START Data extracts
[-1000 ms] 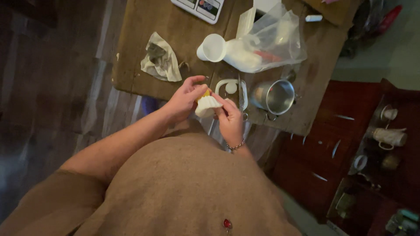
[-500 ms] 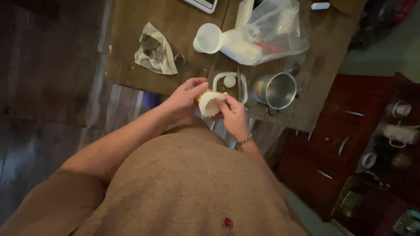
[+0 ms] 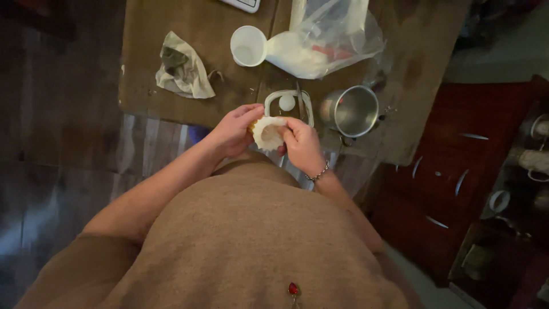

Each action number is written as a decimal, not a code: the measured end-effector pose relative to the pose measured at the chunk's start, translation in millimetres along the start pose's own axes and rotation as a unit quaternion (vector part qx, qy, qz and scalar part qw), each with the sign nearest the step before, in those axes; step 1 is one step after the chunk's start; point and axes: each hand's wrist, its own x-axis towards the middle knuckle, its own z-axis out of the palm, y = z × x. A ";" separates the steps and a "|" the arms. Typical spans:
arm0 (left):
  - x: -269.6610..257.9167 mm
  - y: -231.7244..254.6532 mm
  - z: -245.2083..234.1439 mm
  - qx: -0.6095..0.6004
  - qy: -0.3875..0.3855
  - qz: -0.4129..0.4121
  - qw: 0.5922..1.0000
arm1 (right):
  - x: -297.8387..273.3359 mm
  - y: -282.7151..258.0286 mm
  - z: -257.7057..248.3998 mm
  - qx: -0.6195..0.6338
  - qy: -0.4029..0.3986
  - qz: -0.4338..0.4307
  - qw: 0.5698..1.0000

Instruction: The person presses a yellow wax ball into a white spiky mold and shapes it by hand, then trims a greenish molded ball with scissors at a wooden table. They handle a bag of white powder, a metal pot, cups, and a scale while working the molded pieces.

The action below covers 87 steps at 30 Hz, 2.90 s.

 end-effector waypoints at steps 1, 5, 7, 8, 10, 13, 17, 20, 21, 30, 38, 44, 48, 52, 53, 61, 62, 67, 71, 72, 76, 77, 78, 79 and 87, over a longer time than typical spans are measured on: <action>0.0 0.2 2.7 0.002 0.000 -0.001 1.000 | 0.2 1.1 -1.6 0.002 0.001 0.000 1.000; 4.1 -4.7 4.3 0.013 0.016 -0.002 1.000 | 2.2 11.2 -8.8 0.020 -0.018 0.006 1.000; 7.1 -7.6 3.2 0.018 0.024 0.000 1.000 | 4.3 15.7 -12.6 0.027 -0.028 0.006 0.999; 7.7 -8.2 3.9 0.020 0.028 0.005 0.999 | 5.2 16.4 -14.3 0.050 -0.040 0.018 0.998; 9.1 -11.8 2.2 0.022 0.032 0.007 0.999 | 4.1 15.0 -16.9 0.074 -0.051 0.032 0.995; 13.1 -12.8 -1.4 0.023 0.047 0.021 0.998 | 3.5 12.6 -18.7 0.085 -0.061 0.019 0.994; 5.7 -2.4 10.6 0.001 0.041 0.028 0.999 | -4.2 -2.2 -13.7 0.048 -0.057 -0.035 0.997; 5.4 -4.4 8.0 -0.004 -0.006 0.025 1.000 | -5.4 -17.2 -6.6 -0.117 -0.004 -0.189 0.975; 7.7 -6.6 4.7 0.001 -0.033 0.025 0.999 | -3.8 -20.0 -4.5 -0.212 0.033 -0.292 0.932; 9.4 -9.3 2.2 0.034 0.031 0.026 0.999 | 7.6 4.7 -3.8 -0.097 0.023 -0.148 0.984; 4.6 -7.6 12.7 0.080 0.073 0.072 0.991 | 14.8 13.9 0.9 0.147 -0.024 -0.015 0.989; 5.0 -5.7 14.8 0.107 0.127 0.085 0.982 | 16.7 24.5 4.7 0.164 -0.010 0.006 0.986; 16.1 -8.9 -11.7 0.096 0.157 0.099 0.978 | 14.2 29.8 -2.5 0.051 0.035 -0.120 0.991; 13.0 -5.4 -12.3 0.089 0.133 0.124 0.979 | 13.9 14.0 -17.0 0.034 0.042 -0.144 0.988; 7.9 -3.7 -6.5 0.060 0.113 0.114 0.985 | 13.6 12.0 -19.0 0.054 0.039 -0.107 0.992; -24.6 25.2 9.0 -0.086 0.043 0.053 0.994 | 22.2 49.2 -24.5 0.181 0.041 0.024 0.982; -29.4 29.2 9.1 -0.111 0.020 0.051 0.992 | 24.4 60.4 -24.5 0.231 0.023 0.054 0.971; -58.6 37.3 6.7 -0.127 -0.010 0.073 0.989 | 26.3 81.8 -20.7 0.417 -0.028 0.128 0.899; -83.3 43.4 5.9 -0.043 0.030 0.124 0.991 | 27.4 88.6 -9.8 0.501 -0.094 0.132 0.850; -88.1 44.0 4.5 -0.022 0.046 0.135 0.990 | 28.8 92.7 -6.4 0.495 -0.074 0.135 0.855; -105.4 44.0 -4.2 -0.031 0.052 0.145 0.988 | 30.7 115.4 11.5 0.496 -0.056 0.119 0.858; -108.5 43.9 -6.8 -0.035 0.049 0.153 0.986 | 32.2 111.3 16.7 0.446 -0.052 0.126 0.885; -111.7 43.8 -9.4 -0.038 0.047 0.161 0.985 | 33.7 107.2 21.8 0.394 -0.047 0.132 0.908; -114.2 43.1 -9.2 -0.039 0.048 0.160 0.985 | 36.3 107.4 26.6 0.394 -0.047 0.135 0.908; -123.4 42.7 -4.9 -0.015 0.056 0.158 0.986 | 78.4 59.6 63.7 -0.093 0.023 -0.083 0.992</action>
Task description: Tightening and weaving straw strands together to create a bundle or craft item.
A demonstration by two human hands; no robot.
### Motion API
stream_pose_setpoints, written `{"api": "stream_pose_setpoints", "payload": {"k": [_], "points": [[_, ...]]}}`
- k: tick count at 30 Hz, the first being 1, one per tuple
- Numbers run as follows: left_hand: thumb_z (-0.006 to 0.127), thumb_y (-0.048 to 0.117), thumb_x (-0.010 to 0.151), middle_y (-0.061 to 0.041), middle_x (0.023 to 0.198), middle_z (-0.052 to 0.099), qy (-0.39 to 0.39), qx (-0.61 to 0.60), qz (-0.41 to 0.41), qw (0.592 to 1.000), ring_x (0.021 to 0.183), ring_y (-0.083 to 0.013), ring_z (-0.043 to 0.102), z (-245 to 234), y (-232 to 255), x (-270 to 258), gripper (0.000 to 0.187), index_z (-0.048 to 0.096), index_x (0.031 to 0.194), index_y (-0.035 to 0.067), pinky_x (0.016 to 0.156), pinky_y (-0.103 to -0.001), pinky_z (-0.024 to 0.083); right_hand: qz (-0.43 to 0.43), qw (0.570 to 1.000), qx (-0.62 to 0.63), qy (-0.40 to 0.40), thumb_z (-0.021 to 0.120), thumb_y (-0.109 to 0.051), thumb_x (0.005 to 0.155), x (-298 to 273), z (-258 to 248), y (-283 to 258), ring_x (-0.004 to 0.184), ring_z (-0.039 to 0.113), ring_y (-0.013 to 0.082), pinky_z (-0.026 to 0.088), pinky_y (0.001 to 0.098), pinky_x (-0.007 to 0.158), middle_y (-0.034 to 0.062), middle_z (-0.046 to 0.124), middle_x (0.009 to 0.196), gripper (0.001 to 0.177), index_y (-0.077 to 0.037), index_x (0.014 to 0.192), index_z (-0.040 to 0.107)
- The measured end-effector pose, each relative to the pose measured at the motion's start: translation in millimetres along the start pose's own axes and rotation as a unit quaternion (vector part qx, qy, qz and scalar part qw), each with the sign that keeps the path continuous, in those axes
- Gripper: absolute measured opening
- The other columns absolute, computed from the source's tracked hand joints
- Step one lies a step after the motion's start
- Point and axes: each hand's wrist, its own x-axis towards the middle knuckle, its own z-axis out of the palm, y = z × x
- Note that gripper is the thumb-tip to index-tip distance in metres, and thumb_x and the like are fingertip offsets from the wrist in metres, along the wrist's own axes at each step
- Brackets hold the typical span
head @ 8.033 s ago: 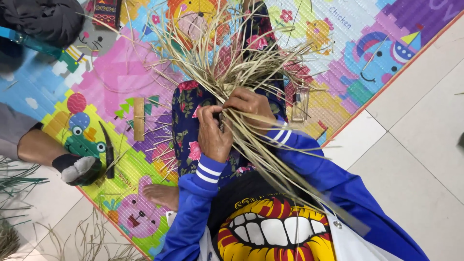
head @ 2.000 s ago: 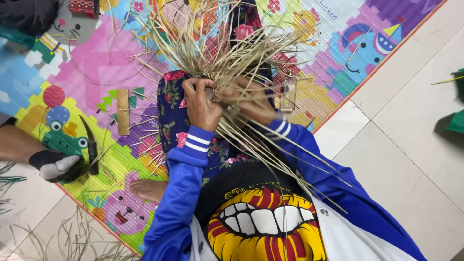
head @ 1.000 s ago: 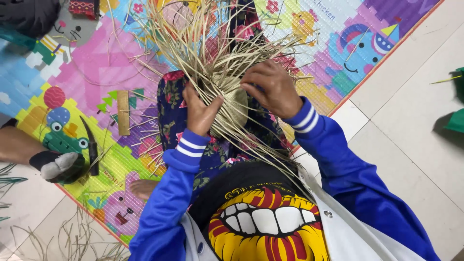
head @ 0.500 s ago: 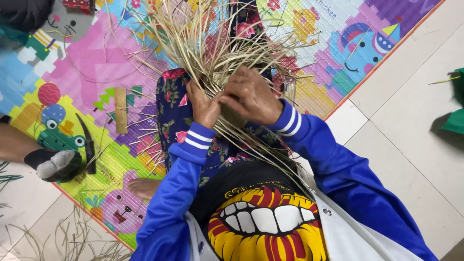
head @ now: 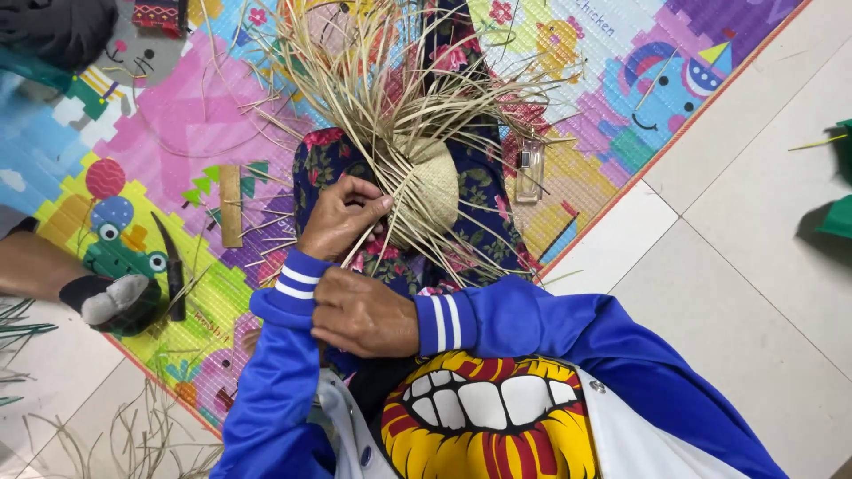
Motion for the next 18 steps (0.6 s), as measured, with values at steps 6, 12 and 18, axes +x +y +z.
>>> {"api": "stream_pose_setpoints", "payload": {"k": [6, 12, 18], "points": [[0.084, 0.009, 0.086, -0.017, 0.079, 0.065, -0.008, -0.058, 0.008, 0.998, 0.056, -0.0212, 0.071, 4.9, -4.5, 0.4, 0.037, 0.060, 0.111, -0.005, 0.043, -0.029, 0.062, -0.018, 0.997, 0.072, -0.027, 0.051, -0.022, 0.107, -4.8, -3.2, -15.0, 0.088, 0.061, 0.0392, 0.054, 0.0439, 0.075, 0.0137, 0.054, 0.087, 0.025, -0.003, 0.095, 0.062], [0.069, 0.007, 0.093, -0.005, 0.078, 0.060, -0.029, 0.036, 0.026, 0.999, 0.056, -0.0108, 0.058, 7.9, -4.0, -4.6, 0.023, 0.055, 0.110, -0.001, 0.045, -0.023, 0.047, -0.178, 0.934, 0.238, -0.199, 0.068, -0.009, 0.101, 15.0, -68.8, -30.8, 0.093, 0.065, 0.0253, 0.057, 0.0357, 0.073, 0.0072, 0.070, 0.102, 0.016, -0.008, 0.116, 0.063], [0.070, 0.003, 0.092, -0.009, 0.077, 0.060, 0.010, -0.039, 0.080, 0.996, 0.057, -0.0108, 0.062, 14.1, -21.1, -2.8, 0.029, 0.056, 0.117, -0.001, 0.041, -0.017, 0.051, 0.023, 0.998, -0.051, 0.033, 0.076, -0.012, 0.095, -25.9, -158.1, 118.1, 0.086, 0.067, 0.0421, 0.055, 0.0541, 0.075, 0.0196, 0.067, 0.091, 0.021, 0.002, 0.110, 0.071]]}}
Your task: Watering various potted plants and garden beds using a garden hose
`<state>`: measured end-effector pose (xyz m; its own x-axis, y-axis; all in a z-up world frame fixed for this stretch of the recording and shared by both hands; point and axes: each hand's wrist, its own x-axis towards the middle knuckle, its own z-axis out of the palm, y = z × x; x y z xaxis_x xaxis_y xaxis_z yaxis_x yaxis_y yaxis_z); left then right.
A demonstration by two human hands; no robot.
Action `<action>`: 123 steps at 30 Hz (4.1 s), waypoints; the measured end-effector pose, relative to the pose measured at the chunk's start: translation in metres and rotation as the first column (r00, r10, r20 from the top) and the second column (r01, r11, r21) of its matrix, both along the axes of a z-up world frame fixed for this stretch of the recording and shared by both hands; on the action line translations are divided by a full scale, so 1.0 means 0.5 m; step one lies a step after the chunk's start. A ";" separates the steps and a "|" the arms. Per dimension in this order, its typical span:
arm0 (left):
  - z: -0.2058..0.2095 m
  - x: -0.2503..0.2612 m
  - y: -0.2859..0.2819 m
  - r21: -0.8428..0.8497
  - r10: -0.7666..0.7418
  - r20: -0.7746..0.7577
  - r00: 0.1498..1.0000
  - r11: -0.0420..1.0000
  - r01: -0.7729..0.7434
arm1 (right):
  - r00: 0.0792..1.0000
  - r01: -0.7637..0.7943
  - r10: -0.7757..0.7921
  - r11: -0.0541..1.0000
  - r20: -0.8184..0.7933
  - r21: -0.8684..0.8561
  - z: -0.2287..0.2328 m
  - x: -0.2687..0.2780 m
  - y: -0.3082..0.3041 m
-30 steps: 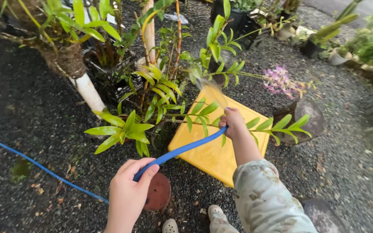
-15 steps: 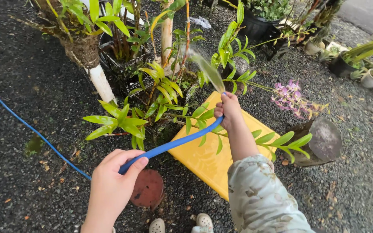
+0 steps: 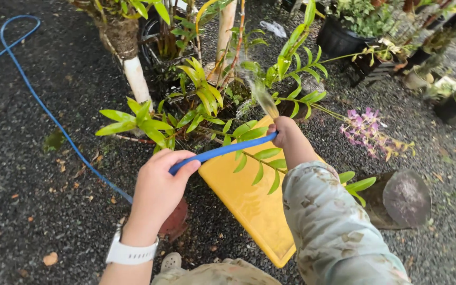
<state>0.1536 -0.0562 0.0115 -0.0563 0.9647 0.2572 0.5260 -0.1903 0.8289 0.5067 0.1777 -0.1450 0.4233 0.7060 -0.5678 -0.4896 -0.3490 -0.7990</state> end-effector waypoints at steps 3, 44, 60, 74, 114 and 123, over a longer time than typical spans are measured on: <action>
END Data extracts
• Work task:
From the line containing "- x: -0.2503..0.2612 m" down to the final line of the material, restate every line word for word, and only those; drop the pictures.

• Exercise solution:
  - x: -0.2503..0.2612 m
  - y: -0.2859..0.2819 m
  - r21: -0.8428..0.8497
  - r10: -0.7666..0.7418
  - r20: -0.7746..0.7577
  - r00: 0.1498..1.0000
  - r11: -0.0420..1.0000
  - r01: -0.7729..0.7434
arm1 (right):
  - r00: 0.0792..1.0000
  - r01: -0.7637..0.7943
  - r10: -0.7757..0.7921
  - r11: -0.0541..1.0000
  - r20: -0.8184..0.7933
  - r21: -0.8684..0.8561
  - z: -0.2287..0.2328 m
  - x: -0.2687..0.2780 m
  - y: -0.3082..0.3041 m
-30 steps: 
-15 steps: 
+0 steps: 
<state>0.1536 -0.0562 0.0115 -0.0563 0.9647 0.2572 0.5260 -0.1903 0.8289 0.5067 0.1777 -0.1450 0.4233 0.7060 -0.5678 -0.4896 -0.3490 -0.7990</state> end-effector waypoints at steps 3, 44, 60, 74, 114 and 123, over a longer time than typical spans are measured on: <action>

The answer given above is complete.